Due to the low power draw and small footprint, the 108 x 25 x 13mm, 55-gram camera can be used with less sophisticated autonomous devices. “The only hardware requirements are sufficient non-volatile memory to boot the device and a USB 2.0 or 3.0 connection that provides 1.5 watts of power,” says Intel.

Intel claims the RealSense T265 is the only inside-out tracking solution with 6-degrees-of-freedom (6DoF). It gathers inputs from an IMU and two onboard fish-eye cameras with OV9282 imagers, each with a 163-degree range of view. A micro-USB 3.1 Gen 1 port and dual mounting sockets are also available.

The camera’s V-SLAM (Visual Simultaneous Localization and Mapping) algorithms construct and continually update maps of unknown environments and the location of the camera within that environment.

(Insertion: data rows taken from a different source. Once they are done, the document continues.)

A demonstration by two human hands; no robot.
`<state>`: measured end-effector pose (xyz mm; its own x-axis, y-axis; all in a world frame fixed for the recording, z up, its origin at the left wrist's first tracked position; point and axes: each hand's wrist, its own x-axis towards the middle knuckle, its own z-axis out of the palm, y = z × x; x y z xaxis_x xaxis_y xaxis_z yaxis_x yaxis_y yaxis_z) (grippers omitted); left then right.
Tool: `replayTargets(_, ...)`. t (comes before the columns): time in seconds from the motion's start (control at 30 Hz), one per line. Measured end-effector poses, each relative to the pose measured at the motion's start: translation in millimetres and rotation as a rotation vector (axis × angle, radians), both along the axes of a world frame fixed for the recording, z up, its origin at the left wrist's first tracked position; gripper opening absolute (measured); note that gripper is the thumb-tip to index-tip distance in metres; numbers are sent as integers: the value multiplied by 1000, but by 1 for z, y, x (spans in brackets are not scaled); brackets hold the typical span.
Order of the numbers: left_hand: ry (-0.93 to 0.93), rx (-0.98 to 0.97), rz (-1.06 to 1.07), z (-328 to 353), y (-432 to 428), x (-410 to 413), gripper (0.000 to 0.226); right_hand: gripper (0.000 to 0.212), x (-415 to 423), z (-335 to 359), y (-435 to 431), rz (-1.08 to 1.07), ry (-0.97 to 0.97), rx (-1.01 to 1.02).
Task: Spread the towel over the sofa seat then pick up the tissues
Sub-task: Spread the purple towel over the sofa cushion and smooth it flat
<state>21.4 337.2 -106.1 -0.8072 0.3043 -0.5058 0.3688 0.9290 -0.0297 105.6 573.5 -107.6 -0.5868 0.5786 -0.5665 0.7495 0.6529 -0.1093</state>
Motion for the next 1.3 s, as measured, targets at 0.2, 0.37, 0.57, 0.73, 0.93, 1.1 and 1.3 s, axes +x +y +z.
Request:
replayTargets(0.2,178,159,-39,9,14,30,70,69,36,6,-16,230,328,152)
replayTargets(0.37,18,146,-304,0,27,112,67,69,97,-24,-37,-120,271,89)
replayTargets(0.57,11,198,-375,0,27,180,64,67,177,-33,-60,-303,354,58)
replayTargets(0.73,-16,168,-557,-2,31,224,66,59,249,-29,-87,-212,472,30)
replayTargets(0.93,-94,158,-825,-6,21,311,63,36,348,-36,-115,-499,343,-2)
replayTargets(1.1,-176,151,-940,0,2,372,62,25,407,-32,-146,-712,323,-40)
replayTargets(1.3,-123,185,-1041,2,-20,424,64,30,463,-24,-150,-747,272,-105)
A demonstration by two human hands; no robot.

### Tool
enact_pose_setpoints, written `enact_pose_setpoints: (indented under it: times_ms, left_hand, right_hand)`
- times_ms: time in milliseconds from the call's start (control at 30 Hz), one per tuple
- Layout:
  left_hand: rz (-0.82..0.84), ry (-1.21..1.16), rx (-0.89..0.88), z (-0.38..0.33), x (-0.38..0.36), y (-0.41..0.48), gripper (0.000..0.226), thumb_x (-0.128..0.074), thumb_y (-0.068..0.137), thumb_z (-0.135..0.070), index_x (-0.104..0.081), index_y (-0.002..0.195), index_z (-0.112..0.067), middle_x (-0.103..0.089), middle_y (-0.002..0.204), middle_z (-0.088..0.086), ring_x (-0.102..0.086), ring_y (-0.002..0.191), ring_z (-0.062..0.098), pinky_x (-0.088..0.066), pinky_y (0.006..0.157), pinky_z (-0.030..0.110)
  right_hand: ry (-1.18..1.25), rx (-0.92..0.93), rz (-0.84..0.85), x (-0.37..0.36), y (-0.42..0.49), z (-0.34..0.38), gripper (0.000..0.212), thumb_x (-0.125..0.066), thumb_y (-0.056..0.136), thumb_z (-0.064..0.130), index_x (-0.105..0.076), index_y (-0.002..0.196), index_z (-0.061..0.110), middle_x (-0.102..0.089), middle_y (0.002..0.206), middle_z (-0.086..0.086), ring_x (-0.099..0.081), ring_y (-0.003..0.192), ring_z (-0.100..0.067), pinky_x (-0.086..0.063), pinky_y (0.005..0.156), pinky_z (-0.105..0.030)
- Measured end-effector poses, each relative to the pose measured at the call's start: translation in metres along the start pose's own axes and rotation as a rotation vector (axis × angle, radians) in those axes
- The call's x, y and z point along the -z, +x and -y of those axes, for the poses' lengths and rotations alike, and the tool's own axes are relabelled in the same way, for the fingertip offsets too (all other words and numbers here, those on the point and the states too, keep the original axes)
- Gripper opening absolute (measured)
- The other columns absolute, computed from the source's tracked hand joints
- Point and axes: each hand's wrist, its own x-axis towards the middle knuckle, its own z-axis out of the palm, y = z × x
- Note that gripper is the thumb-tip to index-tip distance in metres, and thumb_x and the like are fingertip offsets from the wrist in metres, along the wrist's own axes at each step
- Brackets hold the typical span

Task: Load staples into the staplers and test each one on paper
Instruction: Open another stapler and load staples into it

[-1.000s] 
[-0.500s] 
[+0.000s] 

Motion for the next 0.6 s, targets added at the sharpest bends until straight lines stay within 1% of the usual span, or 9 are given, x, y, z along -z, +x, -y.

All position calculations are performed directly on the device.



RealSense T265 dimensions
(click images to enlarge)

The RealSense T265 allows less than 1 percent “closed loop drift under intended use conditions,” says Intel. It’s also claimed to offer sub-6ms latency between movement and “reflection of movement in the pose.” The camera is said to perform well at light levels as low as 15 lux.

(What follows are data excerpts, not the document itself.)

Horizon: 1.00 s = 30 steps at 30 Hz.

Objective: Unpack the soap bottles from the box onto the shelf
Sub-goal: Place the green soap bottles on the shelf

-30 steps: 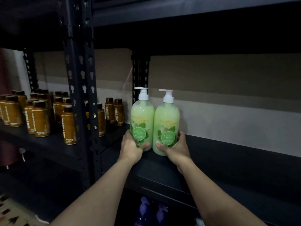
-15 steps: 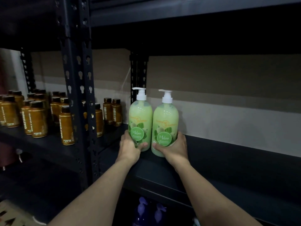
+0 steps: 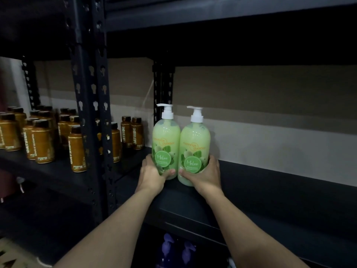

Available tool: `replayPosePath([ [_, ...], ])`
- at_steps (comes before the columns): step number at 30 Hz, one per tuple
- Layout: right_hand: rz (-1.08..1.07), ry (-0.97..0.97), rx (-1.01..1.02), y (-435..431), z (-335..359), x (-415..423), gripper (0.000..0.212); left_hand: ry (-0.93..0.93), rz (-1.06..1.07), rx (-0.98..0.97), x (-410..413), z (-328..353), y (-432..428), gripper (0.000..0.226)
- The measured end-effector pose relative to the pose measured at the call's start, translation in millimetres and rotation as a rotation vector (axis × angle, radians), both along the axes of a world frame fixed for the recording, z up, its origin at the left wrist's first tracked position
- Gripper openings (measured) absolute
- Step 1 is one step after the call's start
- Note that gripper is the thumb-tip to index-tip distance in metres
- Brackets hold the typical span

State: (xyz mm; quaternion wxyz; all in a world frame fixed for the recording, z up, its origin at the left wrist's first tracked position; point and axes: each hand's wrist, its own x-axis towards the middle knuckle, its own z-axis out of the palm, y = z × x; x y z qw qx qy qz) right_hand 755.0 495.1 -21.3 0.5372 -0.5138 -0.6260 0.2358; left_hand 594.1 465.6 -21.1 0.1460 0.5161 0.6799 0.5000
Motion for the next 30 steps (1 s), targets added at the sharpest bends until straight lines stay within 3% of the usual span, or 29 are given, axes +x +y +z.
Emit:
replayPosePath([
  [11,0.047,-0.002,-0.006,5.2,-4.4,-0.1,0.094,0.035,-0.018,-0.04,3.0,2.0,-3.7,0.08],
  [30,0.047,-0.03,-0.097,0.1,-0.6,-0.2,0.105,0.029,-0.04,-0.06,1.6,3.1,-5.6,0.089],
])
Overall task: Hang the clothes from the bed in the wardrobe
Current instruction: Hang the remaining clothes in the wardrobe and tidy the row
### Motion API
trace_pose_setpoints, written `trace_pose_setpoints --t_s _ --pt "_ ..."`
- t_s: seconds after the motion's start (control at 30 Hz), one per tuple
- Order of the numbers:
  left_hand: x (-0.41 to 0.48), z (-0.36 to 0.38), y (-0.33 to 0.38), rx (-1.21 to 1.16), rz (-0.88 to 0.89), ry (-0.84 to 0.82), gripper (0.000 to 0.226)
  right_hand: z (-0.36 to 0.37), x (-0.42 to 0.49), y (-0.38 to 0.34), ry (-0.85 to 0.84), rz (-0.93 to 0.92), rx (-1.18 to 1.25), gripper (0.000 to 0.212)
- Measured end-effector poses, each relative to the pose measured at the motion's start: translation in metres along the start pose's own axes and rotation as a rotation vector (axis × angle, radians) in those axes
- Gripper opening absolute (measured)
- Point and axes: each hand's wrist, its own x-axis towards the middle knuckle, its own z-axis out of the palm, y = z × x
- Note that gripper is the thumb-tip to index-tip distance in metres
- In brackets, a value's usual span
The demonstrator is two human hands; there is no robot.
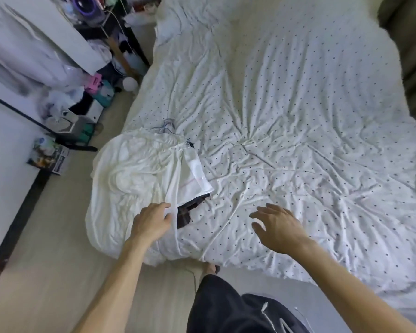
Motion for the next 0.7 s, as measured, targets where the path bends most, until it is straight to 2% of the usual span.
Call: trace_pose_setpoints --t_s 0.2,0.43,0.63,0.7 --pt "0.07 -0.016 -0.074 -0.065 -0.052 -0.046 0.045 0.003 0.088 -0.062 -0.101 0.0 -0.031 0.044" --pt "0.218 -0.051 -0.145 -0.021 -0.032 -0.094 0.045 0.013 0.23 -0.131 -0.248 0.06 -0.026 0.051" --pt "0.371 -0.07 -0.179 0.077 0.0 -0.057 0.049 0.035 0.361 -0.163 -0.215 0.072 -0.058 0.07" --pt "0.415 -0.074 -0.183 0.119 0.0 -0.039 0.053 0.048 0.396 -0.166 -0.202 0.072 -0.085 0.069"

The lenses are equipped with infrared cut filters, which enables it to ignore the projected patterns from Intel’s most recent RealSense D400 series depth cameras. This enables developers to use both devices together for applications including occupancy mapping or collision avoidance and navigation in locations where GPS data isn’t available.

At launch, the camera’s SDK will support Ubuntu and Windows. Early customers have already used the open source Host API library to port to Android.

Intel recently announced a new version of its Myriad chip called the Myriad X, which is integrated in its Neural Compute Stick 2. The Myriad X adds a Neural Compute Engine and more cores for up to 8x greater performance.

 
Further information

The Intel RealSense Tracking Camera T265 is available for $199 pre-order, with shipments expected Mar. 4. More information may be found on the RealSense T265 announcement, product, and shopping pages.